* [What is required] Look below for the line that contains "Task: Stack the", then copy it and each following line exactly, through and including the line that contains "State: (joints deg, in".
■ ■ ■
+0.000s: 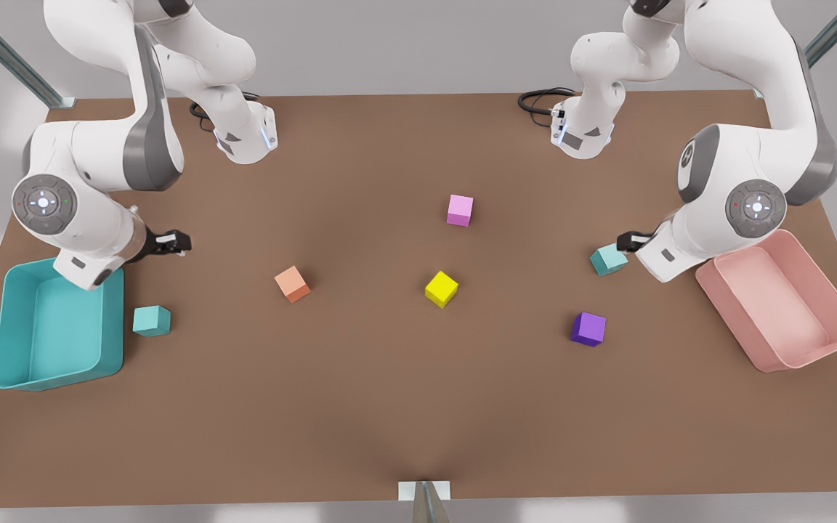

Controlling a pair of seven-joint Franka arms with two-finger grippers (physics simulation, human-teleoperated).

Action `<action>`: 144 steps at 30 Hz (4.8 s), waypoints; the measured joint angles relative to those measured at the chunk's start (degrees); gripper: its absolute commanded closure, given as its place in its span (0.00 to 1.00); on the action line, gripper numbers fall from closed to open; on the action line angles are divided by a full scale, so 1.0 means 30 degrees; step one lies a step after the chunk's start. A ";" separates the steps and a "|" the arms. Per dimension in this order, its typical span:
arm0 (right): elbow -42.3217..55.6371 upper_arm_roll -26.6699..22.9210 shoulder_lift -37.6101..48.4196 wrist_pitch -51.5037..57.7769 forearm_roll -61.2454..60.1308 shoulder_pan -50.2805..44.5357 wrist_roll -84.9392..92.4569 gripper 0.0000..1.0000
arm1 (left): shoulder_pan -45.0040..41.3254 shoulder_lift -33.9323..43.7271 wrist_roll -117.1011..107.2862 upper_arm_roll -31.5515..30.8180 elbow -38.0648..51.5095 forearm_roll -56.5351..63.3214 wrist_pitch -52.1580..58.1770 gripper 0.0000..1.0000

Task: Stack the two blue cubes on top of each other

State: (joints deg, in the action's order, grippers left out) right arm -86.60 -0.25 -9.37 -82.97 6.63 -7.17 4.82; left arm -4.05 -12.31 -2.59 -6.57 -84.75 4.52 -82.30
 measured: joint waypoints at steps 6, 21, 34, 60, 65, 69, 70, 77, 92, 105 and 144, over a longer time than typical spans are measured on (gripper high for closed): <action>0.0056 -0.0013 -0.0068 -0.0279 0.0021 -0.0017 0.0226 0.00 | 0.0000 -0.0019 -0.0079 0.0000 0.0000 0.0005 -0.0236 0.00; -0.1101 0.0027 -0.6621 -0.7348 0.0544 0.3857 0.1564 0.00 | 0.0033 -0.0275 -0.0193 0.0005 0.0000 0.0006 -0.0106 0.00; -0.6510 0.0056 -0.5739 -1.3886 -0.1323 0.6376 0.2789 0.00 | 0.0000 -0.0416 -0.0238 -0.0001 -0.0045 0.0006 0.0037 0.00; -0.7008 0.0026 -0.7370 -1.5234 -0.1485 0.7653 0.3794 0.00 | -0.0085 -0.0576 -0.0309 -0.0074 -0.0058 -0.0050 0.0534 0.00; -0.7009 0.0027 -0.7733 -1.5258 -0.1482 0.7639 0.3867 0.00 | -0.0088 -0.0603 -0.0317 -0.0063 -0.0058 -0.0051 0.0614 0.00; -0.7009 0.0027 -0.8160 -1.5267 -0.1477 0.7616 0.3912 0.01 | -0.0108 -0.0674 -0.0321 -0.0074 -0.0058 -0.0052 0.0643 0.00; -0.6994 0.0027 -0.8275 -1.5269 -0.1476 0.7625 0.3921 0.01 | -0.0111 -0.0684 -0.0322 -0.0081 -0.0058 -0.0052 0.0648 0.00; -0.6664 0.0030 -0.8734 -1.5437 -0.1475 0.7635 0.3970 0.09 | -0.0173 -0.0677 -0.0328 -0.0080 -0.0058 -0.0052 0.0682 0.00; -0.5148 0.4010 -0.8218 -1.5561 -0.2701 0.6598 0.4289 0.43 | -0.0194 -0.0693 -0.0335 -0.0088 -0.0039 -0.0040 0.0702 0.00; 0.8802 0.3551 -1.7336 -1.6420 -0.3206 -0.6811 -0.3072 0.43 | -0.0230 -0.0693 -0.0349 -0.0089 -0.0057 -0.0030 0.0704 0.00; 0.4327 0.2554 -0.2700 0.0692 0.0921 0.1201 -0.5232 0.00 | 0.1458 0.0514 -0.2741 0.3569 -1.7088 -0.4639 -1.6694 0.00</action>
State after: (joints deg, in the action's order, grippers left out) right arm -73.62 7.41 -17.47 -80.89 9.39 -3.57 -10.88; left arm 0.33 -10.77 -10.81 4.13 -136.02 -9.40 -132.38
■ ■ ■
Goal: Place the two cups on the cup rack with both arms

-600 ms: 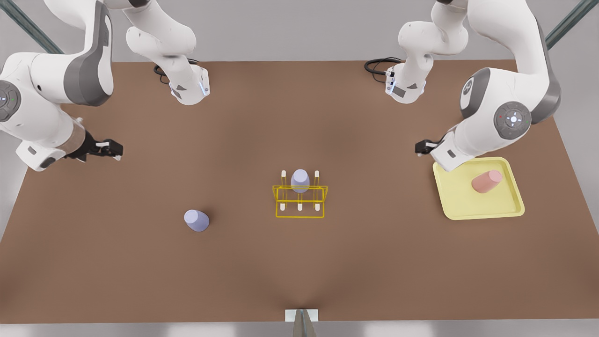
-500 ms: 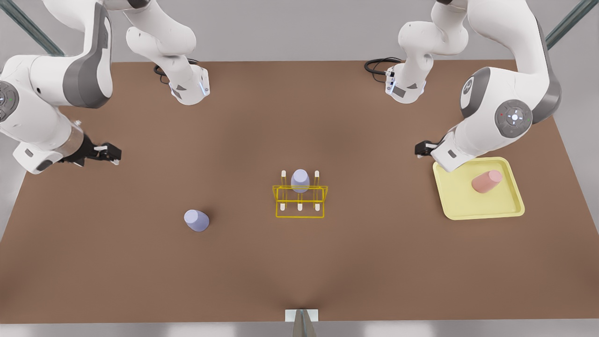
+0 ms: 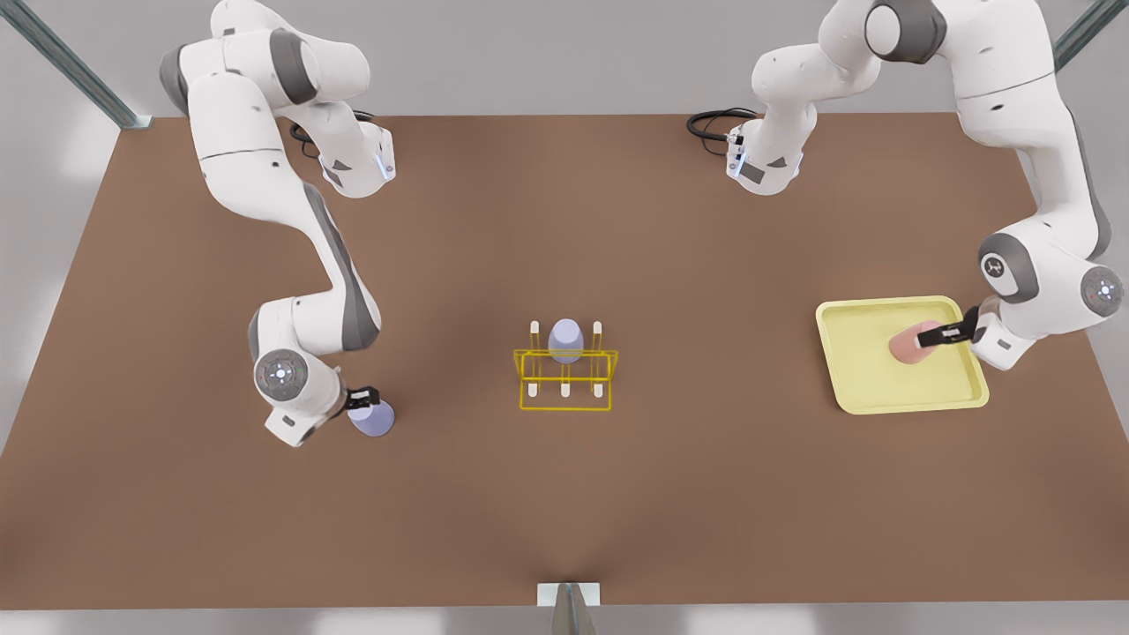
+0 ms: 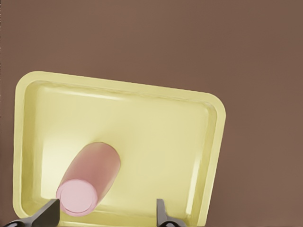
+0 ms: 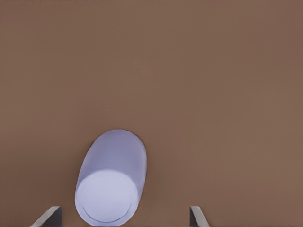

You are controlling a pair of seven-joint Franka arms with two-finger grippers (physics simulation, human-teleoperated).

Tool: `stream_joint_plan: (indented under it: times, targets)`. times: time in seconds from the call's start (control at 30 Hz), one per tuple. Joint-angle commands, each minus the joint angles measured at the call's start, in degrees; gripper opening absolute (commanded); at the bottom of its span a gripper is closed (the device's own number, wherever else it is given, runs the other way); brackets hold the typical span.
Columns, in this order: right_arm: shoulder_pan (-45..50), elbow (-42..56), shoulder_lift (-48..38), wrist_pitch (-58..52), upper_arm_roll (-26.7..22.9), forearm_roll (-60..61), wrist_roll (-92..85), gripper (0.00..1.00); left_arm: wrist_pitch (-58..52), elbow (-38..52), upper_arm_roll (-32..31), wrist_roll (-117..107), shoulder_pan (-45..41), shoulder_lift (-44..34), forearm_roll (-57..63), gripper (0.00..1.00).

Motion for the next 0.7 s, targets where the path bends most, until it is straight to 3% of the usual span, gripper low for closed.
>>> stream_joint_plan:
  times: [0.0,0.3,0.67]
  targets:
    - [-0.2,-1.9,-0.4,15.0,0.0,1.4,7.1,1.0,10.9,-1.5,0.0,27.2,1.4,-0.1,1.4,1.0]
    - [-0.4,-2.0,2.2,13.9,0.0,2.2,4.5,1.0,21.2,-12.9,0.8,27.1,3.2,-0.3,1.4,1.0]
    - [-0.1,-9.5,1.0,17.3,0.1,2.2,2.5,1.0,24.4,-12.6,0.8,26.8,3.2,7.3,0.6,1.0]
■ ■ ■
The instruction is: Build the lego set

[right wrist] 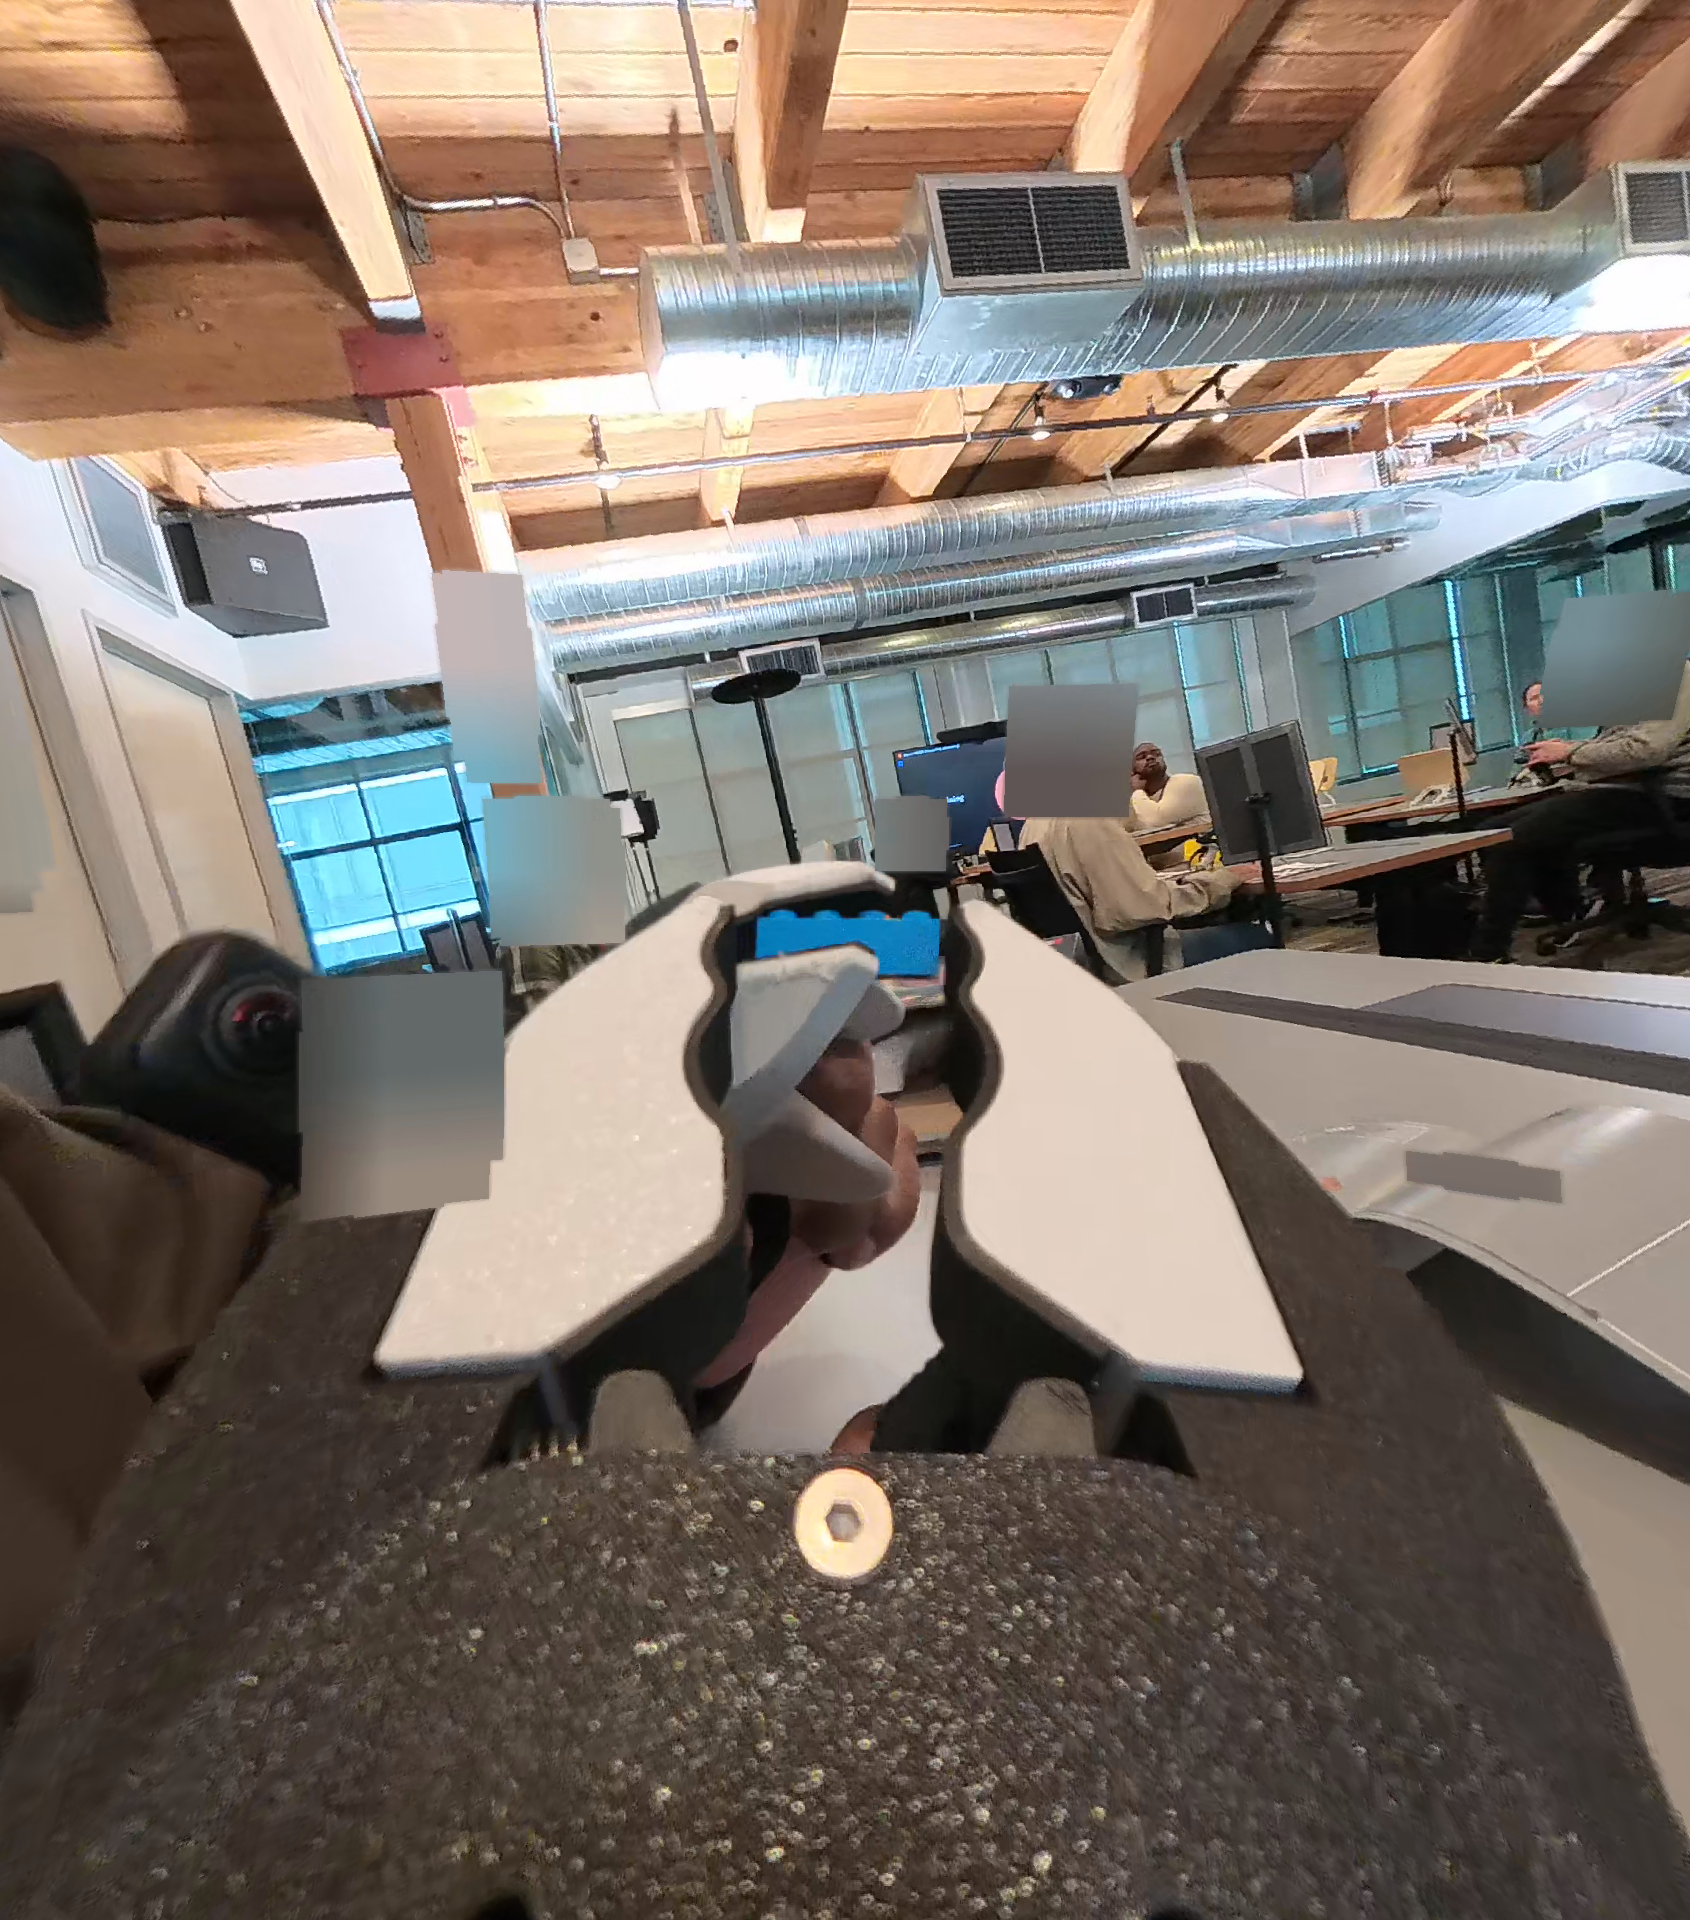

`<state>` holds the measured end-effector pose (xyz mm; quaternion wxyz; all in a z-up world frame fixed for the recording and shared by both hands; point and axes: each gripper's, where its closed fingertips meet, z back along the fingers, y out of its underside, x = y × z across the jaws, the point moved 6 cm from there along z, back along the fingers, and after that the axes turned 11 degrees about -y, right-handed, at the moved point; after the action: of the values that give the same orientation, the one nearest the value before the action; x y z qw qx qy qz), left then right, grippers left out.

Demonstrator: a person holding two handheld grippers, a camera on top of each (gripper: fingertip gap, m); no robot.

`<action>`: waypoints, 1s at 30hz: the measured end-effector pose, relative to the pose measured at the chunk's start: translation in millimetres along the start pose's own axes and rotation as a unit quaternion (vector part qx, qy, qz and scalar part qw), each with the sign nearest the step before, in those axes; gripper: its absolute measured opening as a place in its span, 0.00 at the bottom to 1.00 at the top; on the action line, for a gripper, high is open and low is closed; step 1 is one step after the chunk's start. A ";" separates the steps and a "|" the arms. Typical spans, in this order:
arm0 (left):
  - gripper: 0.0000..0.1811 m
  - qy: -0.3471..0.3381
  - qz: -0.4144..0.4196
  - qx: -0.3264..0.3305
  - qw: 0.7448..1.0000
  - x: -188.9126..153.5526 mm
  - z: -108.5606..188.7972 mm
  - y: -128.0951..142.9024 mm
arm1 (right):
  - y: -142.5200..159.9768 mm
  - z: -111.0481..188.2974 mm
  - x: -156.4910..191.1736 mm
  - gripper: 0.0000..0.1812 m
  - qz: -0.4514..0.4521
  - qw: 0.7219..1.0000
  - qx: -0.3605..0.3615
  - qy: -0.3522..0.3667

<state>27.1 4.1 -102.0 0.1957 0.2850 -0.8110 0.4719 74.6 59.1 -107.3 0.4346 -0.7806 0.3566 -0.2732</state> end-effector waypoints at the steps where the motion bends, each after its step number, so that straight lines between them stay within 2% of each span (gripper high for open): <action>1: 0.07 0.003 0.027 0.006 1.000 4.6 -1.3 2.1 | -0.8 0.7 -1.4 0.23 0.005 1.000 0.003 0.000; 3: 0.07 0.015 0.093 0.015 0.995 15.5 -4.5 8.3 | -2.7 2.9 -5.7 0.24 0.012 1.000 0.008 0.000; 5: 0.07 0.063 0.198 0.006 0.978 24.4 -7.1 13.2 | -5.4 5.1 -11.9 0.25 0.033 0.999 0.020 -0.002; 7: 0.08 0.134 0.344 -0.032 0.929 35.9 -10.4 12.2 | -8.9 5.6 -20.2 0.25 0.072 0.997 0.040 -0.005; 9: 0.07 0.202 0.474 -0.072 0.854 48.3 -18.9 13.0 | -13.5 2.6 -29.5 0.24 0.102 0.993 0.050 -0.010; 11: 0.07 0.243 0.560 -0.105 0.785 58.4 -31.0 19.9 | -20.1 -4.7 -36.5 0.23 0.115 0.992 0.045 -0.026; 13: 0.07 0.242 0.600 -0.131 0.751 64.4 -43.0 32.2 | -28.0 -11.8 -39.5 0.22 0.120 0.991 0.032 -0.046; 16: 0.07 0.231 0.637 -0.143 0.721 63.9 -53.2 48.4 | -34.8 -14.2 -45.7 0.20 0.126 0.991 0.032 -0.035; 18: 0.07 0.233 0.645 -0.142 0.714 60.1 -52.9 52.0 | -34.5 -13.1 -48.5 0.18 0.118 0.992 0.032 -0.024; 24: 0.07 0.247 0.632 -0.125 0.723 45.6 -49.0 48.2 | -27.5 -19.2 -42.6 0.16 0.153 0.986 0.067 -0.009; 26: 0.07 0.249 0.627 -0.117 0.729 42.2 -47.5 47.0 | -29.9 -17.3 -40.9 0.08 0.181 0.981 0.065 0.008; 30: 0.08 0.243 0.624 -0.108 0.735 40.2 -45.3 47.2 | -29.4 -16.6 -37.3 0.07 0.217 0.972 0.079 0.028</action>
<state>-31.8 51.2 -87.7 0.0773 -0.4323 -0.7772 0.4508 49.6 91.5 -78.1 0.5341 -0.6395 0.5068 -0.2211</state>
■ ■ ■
* [Solved problem]
Task: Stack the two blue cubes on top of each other

State: (joints deg, in the action's order, grippers left out) right arm -86.60 -0.25 -9.37 -82.97 6.63 -7.17 4.82; left arm -4.05 -12.31 -2.59 -6.57 -84.75 4.52 -82.30

The output returned above is complete.